Wann gab es zuletzt einen solchen Beifall im Willy-Brandt-Haus? Wann so viel gelöstes Gelächter im schiffsbauchhohen Foyer der Berliner SPD-Zentrale? Es fällt einem in den vergangenen Jahren eigentlich kein Ereignis ein, das derart viel Leben in dieses Haus gebracht hätte.

Bezeichnend nur, dass es nicht Parteichef Sigmar Gabriel ist, der diesen Sturm der Freude auslöst. Sondern Susanne Neumann: eine Putzfrau, Betriebsrätin und seit einer Woche SPD-Mitglied.

Dabei fängt alles sehr schön an mit den beiden. Gabriel begrüßt Neumann als besonderen Gast in seiner Rede. Kurz darauf sitzen sie gemeinsam auf dem Podium, weil die SPD zu einer großen Gerechtigkeits-Konferenz geladen hat, die den Auftakt zur Arbeit am Wahlprogramm bilden soll.

Die SPD-Führung

Neumann macht dort etwas, das man in Berlin ziemlich selten hört: Sie spricht einfach die Sprache der Basis. „Wenn die SPD wech ist, dann haben wir ja nichts mehr“, ist so ein Satz. Erster, kräftiger Applaus. „Das is‘ doch mal ein nachvollziehbares Argument“, lacht Gabriel hinterher.

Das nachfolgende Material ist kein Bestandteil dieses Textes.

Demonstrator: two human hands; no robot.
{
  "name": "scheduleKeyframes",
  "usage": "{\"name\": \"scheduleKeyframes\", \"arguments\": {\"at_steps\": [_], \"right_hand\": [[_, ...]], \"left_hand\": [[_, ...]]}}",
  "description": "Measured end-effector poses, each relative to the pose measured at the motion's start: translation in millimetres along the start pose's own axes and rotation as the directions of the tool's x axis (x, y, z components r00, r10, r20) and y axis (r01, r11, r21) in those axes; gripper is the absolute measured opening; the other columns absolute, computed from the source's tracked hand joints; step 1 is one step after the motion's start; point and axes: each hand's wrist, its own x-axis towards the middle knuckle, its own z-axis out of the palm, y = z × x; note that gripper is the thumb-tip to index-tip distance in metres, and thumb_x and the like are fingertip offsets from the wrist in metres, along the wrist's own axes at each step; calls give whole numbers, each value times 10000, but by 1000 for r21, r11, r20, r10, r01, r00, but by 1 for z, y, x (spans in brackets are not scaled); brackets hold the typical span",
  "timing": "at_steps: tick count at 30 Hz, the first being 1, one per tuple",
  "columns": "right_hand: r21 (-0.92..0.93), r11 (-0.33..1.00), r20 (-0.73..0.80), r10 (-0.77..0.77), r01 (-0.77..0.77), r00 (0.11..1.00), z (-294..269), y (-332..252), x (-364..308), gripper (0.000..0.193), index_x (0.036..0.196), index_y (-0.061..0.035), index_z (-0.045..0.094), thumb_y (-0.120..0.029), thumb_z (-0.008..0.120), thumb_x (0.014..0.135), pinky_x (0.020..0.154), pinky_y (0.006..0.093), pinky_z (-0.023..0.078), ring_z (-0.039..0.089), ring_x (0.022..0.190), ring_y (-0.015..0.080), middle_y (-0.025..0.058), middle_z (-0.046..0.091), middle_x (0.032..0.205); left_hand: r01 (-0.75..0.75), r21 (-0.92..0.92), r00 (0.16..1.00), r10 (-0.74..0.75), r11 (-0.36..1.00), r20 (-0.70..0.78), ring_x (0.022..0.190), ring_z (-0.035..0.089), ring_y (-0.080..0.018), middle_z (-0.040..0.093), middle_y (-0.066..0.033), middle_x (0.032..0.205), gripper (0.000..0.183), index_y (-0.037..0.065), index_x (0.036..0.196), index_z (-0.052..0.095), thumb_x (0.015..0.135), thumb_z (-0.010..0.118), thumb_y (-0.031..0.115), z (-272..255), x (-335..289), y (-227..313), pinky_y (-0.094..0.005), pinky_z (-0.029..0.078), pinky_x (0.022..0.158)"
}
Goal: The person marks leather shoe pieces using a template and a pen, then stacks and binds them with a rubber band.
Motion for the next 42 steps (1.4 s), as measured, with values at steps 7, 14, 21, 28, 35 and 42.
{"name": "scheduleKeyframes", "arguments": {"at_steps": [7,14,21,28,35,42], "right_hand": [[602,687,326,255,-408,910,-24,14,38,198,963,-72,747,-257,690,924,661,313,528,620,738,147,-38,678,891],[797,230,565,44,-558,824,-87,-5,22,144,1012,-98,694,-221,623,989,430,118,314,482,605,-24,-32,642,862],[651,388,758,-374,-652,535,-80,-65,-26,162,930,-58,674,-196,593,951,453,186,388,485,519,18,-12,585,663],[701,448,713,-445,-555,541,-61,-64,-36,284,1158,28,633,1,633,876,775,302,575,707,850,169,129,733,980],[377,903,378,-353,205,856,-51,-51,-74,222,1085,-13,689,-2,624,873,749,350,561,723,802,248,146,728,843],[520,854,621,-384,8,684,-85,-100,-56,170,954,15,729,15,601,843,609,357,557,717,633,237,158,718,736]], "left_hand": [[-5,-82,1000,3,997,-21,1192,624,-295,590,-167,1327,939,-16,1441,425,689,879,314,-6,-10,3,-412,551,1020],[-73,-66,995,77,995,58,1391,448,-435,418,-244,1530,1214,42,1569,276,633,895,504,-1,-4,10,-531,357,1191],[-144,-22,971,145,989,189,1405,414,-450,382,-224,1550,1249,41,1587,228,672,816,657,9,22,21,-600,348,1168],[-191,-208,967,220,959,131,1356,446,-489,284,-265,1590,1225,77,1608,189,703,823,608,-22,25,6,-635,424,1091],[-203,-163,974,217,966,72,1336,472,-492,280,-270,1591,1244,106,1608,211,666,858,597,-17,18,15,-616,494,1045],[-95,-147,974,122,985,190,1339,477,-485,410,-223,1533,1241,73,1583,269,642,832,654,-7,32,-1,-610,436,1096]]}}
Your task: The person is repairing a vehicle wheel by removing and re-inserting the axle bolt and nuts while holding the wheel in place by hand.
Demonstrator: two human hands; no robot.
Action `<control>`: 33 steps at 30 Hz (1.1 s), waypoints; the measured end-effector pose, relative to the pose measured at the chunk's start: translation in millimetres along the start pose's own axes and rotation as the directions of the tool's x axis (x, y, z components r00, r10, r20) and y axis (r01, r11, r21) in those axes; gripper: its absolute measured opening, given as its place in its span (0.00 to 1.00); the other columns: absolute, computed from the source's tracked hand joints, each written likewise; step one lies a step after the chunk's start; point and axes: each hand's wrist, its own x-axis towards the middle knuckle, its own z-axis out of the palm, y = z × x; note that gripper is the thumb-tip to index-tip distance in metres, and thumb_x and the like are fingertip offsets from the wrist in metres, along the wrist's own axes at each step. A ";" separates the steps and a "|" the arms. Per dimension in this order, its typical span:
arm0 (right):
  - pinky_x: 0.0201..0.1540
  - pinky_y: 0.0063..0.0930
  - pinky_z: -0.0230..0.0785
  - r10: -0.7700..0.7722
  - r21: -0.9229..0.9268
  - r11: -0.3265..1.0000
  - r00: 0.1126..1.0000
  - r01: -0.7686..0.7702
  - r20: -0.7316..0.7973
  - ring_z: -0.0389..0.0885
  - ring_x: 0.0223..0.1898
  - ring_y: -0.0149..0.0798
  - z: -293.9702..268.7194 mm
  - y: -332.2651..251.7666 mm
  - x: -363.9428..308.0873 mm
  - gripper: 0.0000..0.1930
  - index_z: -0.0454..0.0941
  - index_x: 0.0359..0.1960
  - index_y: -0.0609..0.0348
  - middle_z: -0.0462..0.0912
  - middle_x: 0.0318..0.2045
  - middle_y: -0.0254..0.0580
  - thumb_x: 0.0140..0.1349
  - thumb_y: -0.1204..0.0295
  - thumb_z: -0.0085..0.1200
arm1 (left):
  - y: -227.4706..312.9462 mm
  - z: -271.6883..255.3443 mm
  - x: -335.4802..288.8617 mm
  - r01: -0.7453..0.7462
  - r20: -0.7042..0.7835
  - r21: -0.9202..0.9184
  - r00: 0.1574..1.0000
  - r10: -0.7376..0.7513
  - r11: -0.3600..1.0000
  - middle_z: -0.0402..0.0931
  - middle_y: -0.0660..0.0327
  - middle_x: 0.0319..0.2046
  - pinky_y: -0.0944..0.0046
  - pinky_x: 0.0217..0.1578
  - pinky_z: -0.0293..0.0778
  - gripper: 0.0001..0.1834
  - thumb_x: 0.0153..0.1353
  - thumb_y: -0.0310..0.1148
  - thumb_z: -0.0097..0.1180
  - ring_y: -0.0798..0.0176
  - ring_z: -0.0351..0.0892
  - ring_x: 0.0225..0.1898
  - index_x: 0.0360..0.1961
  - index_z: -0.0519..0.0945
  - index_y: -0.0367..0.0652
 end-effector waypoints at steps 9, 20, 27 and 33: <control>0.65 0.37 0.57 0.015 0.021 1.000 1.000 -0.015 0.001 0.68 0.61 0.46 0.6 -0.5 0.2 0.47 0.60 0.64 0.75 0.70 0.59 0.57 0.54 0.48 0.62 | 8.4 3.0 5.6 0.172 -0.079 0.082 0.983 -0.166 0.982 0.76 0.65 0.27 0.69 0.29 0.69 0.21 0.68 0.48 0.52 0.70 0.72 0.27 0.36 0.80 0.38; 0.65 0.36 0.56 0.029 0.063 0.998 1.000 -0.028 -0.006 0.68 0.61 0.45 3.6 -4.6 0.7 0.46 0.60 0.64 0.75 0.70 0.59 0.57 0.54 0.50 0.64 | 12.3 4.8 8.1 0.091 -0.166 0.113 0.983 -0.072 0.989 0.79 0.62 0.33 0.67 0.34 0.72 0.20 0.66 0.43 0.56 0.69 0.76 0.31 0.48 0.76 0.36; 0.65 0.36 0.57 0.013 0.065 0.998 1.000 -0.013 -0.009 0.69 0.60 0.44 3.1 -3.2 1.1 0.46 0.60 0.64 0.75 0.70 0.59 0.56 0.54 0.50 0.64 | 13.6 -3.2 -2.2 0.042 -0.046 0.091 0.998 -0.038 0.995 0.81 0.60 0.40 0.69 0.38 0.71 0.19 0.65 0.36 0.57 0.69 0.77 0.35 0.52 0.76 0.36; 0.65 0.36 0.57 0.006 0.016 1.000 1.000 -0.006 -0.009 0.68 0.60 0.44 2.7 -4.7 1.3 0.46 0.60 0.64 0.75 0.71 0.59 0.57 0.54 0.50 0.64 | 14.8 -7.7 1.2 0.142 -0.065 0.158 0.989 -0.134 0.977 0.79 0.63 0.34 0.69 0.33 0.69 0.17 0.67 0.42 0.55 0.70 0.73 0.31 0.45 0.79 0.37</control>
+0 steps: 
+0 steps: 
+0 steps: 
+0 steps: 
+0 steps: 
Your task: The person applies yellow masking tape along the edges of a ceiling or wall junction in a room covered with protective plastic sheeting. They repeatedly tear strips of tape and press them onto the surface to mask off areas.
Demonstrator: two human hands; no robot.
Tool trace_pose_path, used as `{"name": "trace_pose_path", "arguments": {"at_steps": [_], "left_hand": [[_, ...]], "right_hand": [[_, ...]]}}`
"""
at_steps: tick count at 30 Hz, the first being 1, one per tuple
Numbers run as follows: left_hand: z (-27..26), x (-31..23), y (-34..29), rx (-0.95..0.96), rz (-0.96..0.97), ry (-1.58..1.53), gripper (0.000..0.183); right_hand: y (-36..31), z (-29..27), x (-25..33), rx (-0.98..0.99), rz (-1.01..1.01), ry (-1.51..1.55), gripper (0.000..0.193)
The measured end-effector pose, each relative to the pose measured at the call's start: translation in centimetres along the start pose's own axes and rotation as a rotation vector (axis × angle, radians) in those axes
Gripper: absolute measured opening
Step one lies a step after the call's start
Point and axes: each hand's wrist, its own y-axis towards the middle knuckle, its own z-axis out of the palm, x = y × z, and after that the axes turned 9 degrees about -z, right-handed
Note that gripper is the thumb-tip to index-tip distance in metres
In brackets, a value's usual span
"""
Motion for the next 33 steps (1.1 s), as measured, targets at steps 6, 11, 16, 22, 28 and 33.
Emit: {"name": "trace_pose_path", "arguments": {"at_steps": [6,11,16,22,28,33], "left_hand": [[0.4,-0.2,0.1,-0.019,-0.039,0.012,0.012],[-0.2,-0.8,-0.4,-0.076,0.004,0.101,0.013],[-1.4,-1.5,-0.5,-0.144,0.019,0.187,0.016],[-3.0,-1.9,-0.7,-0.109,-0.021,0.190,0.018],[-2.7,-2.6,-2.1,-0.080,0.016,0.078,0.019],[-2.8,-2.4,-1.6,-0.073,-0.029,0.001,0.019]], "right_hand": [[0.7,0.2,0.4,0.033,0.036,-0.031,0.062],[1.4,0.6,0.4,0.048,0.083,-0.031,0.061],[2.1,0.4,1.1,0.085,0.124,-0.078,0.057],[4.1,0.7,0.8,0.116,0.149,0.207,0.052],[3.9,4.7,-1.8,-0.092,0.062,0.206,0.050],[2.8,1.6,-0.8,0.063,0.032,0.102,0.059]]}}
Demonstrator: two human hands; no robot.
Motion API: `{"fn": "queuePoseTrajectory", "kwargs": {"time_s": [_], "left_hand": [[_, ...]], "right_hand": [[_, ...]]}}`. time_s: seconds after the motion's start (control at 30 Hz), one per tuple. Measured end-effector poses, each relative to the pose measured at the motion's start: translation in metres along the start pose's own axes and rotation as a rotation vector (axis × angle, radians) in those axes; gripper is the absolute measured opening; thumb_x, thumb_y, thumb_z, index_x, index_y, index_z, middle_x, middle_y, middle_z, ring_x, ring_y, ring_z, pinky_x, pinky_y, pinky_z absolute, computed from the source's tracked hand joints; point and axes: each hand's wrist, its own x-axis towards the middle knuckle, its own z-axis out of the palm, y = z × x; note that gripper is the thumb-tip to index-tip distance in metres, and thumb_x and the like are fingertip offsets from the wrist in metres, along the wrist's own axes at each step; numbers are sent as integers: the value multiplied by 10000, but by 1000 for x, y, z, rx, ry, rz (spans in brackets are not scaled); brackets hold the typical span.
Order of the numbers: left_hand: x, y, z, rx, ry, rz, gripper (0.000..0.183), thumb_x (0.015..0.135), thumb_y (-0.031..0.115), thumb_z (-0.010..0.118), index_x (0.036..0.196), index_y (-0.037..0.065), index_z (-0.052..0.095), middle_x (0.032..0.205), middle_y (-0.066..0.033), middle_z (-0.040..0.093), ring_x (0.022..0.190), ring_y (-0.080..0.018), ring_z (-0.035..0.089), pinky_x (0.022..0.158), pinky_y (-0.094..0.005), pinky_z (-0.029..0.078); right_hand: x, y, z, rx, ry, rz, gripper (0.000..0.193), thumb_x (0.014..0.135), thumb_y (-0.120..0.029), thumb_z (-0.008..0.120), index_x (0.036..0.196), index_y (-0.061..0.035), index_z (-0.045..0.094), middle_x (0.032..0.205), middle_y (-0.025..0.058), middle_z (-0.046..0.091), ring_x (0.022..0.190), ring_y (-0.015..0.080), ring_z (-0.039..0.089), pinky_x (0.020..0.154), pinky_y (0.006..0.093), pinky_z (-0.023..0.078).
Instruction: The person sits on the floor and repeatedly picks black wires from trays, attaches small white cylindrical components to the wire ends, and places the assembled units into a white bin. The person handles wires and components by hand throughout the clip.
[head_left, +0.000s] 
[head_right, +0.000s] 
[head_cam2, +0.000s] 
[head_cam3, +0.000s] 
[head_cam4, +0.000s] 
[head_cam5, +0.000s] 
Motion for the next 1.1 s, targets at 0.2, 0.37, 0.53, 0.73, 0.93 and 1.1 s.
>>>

„Warum bleibt ihr bei den Schwatten?“


So heiter bleibt es aber nicht, zumindest nicht für ihn. Als Neumann über befristete Jobs klagt, argumentiert der SPD-Chef, mit der Union, „den Schwatten“, sei hier keine Reform möglich. „Warum bleibt ihr denn dann bei den Schwatten?“, kontert sie.

Gejohle im Brandt-Haus, zweiter Riesen-Beifall. Gabriel versucht eine Antwort: Jetzt die Koalition platzen zu lassen, würde bedeuten, geplante Reformen wie die zur Zeitarbeit nicht mehr umsetzen zu können. „Das hieße, alles so beschissen zu lassen wie es ist.“ Was sie dazu sage?

„Es ist ein Alarm-Signal“

Neumann kontert: „Wenn schon eine Reinigungskraft wie ich dir raten soll, was ihr hier tun müsst...“ Wieder tobt das Foyer. „Das ist nicht fair“, ruft Gabriel betont witzig hinterher. „Tja“, retourniert sie trocken, „Du hast mich eingeladen.“

Das Duo Neumann/Gabriel auf der SPD-Bühne wird so zum ungeplanten, aber umso treffenderen Sinnbild für den Zustand der Sozialdemokratie. Die Regierungsarbeit ist in den eigenen Augen makellos, die Umfragewerte dennoch so schlecht wie seit Jahrzehnten nicht mehr. Die Stimmung in der Partei pendelt deshalb irgendwo zwischen deprimiert und zynisch.